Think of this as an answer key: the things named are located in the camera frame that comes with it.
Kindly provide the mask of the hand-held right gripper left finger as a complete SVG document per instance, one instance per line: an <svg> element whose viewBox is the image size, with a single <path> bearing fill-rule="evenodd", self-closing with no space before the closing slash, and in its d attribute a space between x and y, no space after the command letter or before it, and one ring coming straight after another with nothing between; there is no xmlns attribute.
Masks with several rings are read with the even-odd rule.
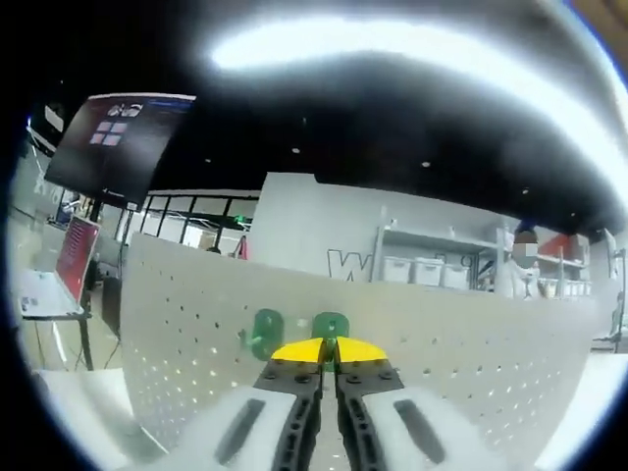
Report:
<svg viewBox="0 0 628 471"><path fill-rule="evenodd" d="M288 343L182 435L183 470L306 470L321 426L321 338Z"/></svg>

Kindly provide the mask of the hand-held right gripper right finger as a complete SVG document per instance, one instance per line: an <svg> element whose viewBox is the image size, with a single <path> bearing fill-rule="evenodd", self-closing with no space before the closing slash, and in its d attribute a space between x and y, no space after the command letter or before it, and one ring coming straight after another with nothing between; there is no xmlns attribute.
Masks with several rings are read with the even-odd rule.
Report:
<svg viewBox="0 0 628 471"><path fill-rule="evenodd" d="M406 386L384 351L335 340L338 426L352 470L495 470L497 454L452 404Z"/></svg>

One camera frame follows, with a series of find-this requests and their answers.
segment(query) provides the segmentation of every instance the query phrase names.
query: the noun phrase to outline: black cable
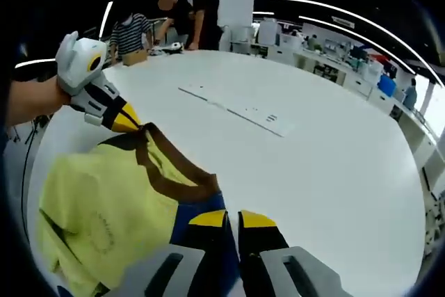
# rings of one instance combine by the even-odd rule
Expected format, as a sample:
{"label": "black cable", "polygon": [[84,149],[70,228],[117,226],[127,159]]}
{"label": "black cable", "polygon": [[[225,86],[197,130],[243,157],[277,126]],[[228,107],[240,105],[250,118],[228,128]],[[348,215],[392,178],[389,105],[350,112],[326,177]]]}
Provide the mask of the black cable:
{"label": "black cable", "polygon": [[24,215],[24,210],[23,210],[23,194],[24,194],[24,187],[25,187],[26,165],[28,164],[29,152],[31,151],[31,146],[33,146],[34,136],[36,133],[37,133],[37,125],[33,122],[33,131],[31,134],[31,140],[29,141],[28,150],[27,150],[26,156],[25,156],[25,164],[23,166],[22,189],[20,190],[20,213],[22,216],[23,231],[25,232],[25,237],[26,237],[26,240],[28,241],[28,243],[29,243],[29,236],[28,236],[28,232],[26,230],[25,215]]}

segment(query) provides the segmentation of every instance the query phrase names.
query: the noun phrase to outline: white tabletop
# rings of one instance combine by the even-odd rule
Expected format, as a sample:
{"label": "white tabletop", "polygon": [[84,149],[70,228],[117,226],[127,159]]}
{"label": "white tabletop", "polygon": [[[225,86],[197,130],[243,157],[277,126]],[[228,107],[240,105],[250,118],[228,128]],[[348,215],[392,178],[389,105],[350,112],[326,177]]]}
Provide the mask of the white tabletop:
{"label": "white tabletop", "polygon": [[[415,283],[425,234],[421,184],[402,131],[384,113],[306,71],[239,54],[157,56],[105,73],[143,122],[156,123],[185,156],[218,175],[231,217],[247,209],[272,218],[290,246],[334,269],[354,296],[401,295]],[[178,90],[188,84],[279,111],[295,128],[280,138]],[[50,122],[28,198],[40,268],[35,217],[54,159],[112,135],[70,107]]]}

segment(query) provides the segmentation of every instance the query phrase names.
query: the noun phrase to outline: striped shirt
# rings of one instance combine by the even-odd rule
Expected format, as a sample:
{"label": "striped shirt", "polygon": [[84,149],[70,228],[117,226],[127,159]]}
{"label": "striped shirt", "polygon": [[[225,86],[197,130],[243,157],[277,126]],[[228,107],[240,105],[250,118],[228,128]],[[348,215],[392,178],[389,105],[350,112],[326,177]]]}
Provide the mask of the striped shirt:
{"label": "striped shirt", "polygon": [[130,52],[142,50],[141,35],[151,28],[147,18],[139,13],[133,14],[133,20],[130,24],[116,22],[111,34],[110,45],[117,45],[119,55],[129,54]]}

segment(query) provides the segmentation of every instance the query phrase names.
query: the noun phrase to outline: black t-shirt
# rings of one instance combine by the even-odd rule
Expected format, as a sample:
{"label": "black t-shirt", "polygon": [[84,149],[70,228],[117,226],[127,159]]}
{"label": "black t-shirt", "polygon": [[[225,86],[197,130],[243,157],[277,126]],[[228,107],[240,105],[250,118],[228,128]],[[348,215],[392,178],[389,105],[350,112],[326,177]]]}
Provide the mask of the black t-shirt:
{"label": "black t-shirt", "polygon": [[193,10],[195,13],[204,10],[204,22],[202,23],[203,33],[213,33],[218,31],[218,8],[220,0],[193,0]]}
{"label": "black t-shirt", "polygon": [[192,5],[187,0],[178,0],[171,10],[168,11],[167,17],[175,21],[175,28],[178,35],[191,34],[193,31],[193,22],[188,17],[192,12]]}

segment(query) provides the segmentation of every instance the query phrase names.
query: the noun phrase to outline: desk
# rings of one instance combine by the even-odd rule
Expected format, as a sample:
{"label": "desk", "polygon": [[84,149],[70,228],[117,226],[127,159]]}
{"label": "desk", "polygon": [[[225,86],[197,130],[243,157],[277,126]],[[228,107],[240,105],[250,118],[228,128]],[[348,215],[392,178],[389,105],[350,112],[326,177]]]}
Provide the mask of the desk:
{"label": "desk", "polygon": [[[350,294],[399,296],[418,275],[425,211],[419,174],[398,125],[342,87],[306,71],[215,51],[150,57],[105,74],[143,122],[154,122],[191,161],[218,175],[230,218],[272,218],[341,276]],[[295,124],[280,138],[180,90],[199,84]],[[59,154],[87,152],[113,136],[63,107],[51,120],[29,186],[31,250],[38,199]]]}

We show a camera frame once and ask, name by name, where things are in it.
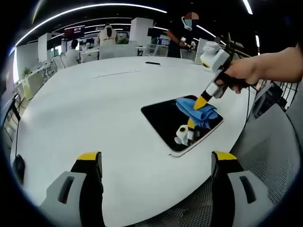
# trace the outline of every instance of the desk
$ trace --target desk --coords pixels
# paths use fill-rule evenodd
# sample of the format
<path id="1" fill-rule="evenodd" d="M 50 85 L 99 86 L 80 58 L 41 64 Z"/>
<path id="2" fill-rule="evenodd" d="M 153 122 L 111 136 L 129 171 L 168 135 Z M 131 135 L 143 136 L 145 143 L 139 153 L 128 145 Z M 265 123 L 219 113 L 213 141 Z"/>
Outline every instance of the desk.
<path id="1" fill-rule="evenodd" d="M 98 60 L 99 48 L 88 49 L 80 52 L 81 62 L 89 62 Z"/>
<path id="2" fill-rule="evenodd" d="M 40 66 L 38 69 L 32 71 L 27 77 L 30 77 L 38 72 L 42 71 L 42 75 L 46 80 L 48 80 L 54 73 L 55 73 L 55 68 L 52 62 L 43 64 Z"/>
<path id="3" fill-rule="evenodd" d="M 212 99 L 224 122 L 180 158 L 168 155 L 141 108 L 198 96 L 213 77 L 190 60 L 163 57 L 113 58 L 57 72 L 19 124 L 18 154 L 27 166 L 29 198 L 40 205 L 47 187 L 70 171 L 80 154 L 101 151 L 106 226 L 134 224 L 171 208 L 210 176 L 213 150 L 232 149 L 245 124 L 248 90 L 240 95 L 227 90 Z"/>

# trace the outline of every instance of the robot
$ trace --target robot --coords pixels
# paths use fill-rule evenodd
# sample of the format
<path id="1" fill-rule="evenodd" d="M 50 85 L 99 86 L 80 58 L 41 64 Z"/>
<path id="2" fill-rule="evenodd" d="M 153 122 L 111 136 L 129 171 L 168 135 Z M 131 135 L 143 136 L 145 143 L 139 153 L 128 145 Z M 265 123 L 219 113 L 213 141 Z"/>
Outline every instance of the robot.
<path id="1" fill-rule="evenodd" d="M 181 125 L 176 132 L 175 142 L 177 144 L 183 144 L 185 146 L 188 146 L 188 126 L 187 125 Z"/>
<path id="2" fill-rule="evenodd" d="M 196 43 L 194 41 L 191 41 L 190 45 L 186 43 L 186 38 L 184 38 L 184 37 L 181 38 L 181 41 L 185 44 L 186 48 L 189 51 L 193 51 L 196 49 Z"/>
<path id="3" fill-rule="evenodd" d="M 215 98 L 221 97 L 224 91 L 224 87 L 218 86 L 216 81 L 218 79 L 225 82 L 225 86 L 239 85 L 243 88 L 249 86 L 244 79 L 231 78 L 224 73 L 227 69 L 223 67 L 226 63 L 231 62 L 232 57 L 221 48 L 221 46 L 216 42 L 206 42 L 203 47 L 204 53 L 201 55 L 200 59 L 202 61 L 205 71 L 215 74 L 214 80 L 207 86 L 206 90 L 201 94 L 196 100 L 193 110 L 200 110 L 206 107 L 209 100 L 214 96 Z M 176 132 L 177 137 L 175 137 L 175 142 L 177 144 L 183 144 L 189 146 L 195 139 L 195 123 L 189 118 L 187 125 L 181 125 Z"/>
<path id="4" fill-rule="evenodd" d="M 203 51 L 200 59 L 205 70 L 209 72 L 217 72 L 230 56 L 216 42 L 207 42 Z"/>

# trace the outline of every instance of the microfiber cloth
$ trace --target microfiber cloth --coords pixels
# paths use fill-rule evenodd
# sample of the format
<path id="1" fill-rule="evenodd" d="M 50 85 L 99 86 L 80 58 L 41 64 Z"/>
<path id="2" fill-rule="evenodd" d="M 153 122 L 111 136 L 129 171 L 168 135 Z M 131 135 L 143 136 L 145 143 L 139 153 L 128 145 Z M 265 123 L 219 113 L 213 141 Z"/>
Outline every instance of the microfiber cloth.
<path id="1" fill-rule="evenodd" d="M 217 108 L 213 105 L 206 104 L 201 109 L 194 110 L 194 105 L 195 100 L 189 98 L 176 99 L 176 106 L 178 109 L 190 117 L 194 121 L 195 126 L 198 125 L 202 128 L 210 129 L 209 120 L 216 119 L 218 117 L 218 114 L 215 111 Z"/>

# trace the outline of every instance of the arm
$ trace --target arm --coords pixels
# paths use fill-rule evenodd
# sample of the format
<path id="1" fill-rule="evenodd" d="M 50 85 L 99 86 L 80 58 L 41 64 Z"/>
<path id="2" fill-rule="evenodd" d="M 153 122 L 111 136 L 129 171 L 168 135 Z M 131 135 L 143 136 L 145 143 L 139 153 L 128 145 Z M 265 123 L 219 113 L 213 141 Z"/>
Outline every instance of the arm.
<path id="1" fill-rule="evenodd" d="M 303 56 L 299 45 L 278 53 L 266 53 L 258 58 L 261 79 L 295 83 L 303 76 Z"/>
<path id="2" fill-rule="evenodd" d="M 175 37 L 175 35 L 174 35 L 170 30 L 167 31 L 167 36 L 168 36 L 173 42 L 175 42 L 176 44 L 179 44 L 180 40 L 179 40 L 177 37 Z"/>
<path id="3" fill-rule="evenodd" d="M 250 84 L 259 79 L 295 83 L 302 79 L 303 56 L 297 45 L 278 53 L 233 61 L 226 73 L 231 77 L 246 79 Z"/>
<path id="4" fill-rule="evenodd" d="M 100 38 L 99 38 L 99 35 L 98 35 L 98 37 L 97 37 L 97 39 L 96 39 L 96 43 L 97 43 L 98 45 L 100 45 Z"/>

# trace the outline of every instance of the office chair
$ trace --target office chair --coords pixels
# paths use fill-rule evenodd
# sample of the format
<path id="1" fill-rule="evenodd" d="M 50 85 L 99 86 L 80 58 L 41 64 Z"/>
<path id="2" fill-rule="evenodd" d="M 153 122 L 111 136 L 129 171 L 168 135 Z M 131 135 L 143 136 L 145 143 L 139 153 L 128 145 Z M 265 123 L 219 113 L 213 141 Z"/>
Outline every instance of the office chair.
<path id="1" fill-rule="evenodd" d="M 65 69 L 65 65 L 63 63 L 64 59 L 62 59 L 61 56 L 57 56 L 53 58 L 53 63 L 55 64 L 57 70 Z"/>

★ ★ ★

§ **What you will do**: Match on "frame" and copy out every line of the entries that contains it.

§ **Output**:
Think of this as an answer key: the things named are located in the camera frame that comes with it.
One camera frame follows, with a series of find-this requests and their answers.
We show a camera frame once and ask, name by name, where things are in it.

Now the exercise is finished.